Une émigrée grugée de 12 millions par un charlatan

0
39

Né en 1972, M. M. Dème n’est plus libre de ses mouvements. Placé sous mandat de dépôt le 14 mars dernier, il est accusé d’avoir usé de pratiques mystiques pour soutirer 12,7 millions de francs à une émigrée vivant en Italie. 

C’est une relation vieille de 15 années qui vient de voler en éclats avec cette histoire d’escroquerie portant sur 12,7 millions de francs. Immigrée vivant en Italie, B. Fall a connu le marabout, M. M. Dème par l’intermédiaire de son ex-mari en 2006. Elle sollicitait régulièrement ses prières pour avoir un commerce florissant et assurer un bel avenir à ses enfants. En 2019, Dème rejoint sa cliente en Italie, épouse son amie et choisit B. Fall comme première « Ndieuké (marraine). Mais, courant avril 2021, celle-ci était contrainte de rentrer au Sénégal pour se soigner, après avoir fait recours à la médecine moderne sans succès, elle a contacté son marabout attitré qui promet de la guérir. A cet effet, M. M. Dème avait remis à sa patiente des bains mystiques qu’elle devait utiliser durant une semaine. Le duo s’est ensuite rendu au village de la dame à Saint-Louis pour verser du lait caillé dans le lac. Une fois à Dakar, le charlatan dit à sa cliente qu’il avait besoin d’une chambre pour sa retraite spirituelle. Sans tarder, B. Fall loue une chambre à Cambérène. Puis, elle accompagne le charlatan à la plage de ladite localité et verse du lait caillé dans la mer. Pendant ce temps, Dème égrenait son chapelet. Après une vingtaine de minutes, il conduit sa victime présumée dans la chambre et fait ses incantations à haute voix.
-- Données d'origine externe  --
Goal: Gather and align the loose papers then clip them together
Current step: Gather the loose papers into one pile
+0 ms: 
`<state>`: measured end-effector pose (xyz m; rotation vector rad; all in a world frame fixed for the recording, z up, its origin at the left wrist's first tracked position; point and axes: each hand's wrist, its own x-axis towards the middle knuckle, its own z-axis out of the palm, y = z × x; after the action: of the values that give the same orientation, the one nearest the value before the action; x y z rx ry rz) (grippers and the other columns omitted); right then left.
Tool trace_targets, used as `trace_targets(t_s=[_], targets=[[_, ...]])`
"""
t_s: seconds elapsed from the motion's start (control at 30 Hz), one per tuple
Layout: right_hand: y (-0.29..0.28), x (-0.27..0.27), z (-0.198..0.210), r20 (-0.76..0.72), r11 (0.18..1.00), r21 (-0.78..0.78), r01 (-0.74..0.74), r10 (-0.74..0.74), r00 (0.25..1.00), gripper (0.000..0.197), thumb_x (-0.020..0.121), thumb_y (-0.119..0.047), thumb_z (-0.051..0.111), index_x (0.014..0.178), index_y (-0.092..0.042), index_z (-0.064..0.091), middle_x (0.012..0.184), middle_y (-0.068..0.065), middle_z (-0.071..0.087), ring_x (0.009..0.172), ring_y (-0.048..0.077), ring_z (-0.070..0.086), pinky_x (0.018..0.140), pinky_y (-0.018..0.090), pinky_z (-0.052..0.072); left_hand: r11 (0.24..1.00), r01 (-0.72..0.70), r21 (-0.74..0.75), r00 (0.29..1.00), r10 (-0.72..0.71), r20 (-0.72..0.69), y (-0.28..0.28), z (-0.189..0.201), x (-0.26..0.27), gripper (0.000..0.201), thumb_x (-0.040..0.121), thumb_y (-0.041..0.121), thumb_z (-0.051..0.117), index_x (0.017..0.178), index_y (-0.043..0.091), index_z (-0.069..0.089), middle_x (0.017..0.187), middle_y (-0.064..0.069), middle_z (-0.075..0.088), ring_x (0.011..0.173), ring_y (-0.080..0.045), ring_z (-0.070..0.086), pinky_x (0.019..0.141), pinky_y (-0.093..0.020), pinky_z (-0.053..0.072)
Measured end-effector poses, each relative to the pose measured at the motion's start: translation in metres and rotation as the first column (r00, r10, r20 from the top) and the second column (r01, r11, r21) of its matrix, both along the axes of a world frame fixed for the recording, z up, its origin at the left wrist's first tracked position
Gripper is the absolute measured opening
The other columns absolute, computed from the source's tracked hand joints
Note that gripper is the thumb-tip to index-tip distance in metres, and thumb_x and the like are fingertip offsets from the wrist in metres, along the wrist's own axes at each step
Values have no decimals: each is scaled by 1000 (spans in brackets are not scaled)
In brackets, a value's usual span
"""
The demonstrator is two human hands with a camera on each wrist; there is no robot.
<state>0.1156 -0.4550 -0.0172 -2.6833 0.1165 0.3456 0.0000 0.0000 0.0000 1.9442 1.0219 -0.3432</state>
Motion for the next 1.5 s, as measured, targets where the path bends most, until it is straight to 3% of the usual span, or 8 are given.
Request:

Soudain, la mère de famille entend une autre voix qui la somme de se plier aux quatre volontés du charlatan, à défaut de quoi elle perdrait un œil ou son fils allait mourir. Occasion saisie par l’imposteur pour réclamer à l’émigrée d’importantes sommes d’argent pour les sacrifices. « Je lui ai versé en premier lieu 400.000 francs, puis 900.000 francs pour l’achat d’un chameau, 520.000 francs pour l’acquisition d’un panier de colas…J’ai vendu mes bijoux en or et contracté deux prêts de 3 millions francs et 3,5 millions francs », a confié la partie civile hier, à la barre du tribunal des flagrants délits de Dakar.

Forte corpulence, teint noir, le prévenu n’a reconnu qu’avoir reçu 3 millions francs pour les offrandes. Il précise que la partie civile voulait avoir un business florissant et blinder mystiquement ses enfants. « J’ai des connaissances tirées du Saint Coran. Je ne fais pas de magie noire », s’est-il dédouané.

Assurant la défense des intérêts de la partie civile, Me El Mamadou Ndiaye a réclamé 17 millions FCFA, à titre de dommages et intérêts. Le substitut du procureur ayant requis l’application de la loi, la défense a sollicité la relaxe. L’affaire est mise en délibéré au 6 avril prochain.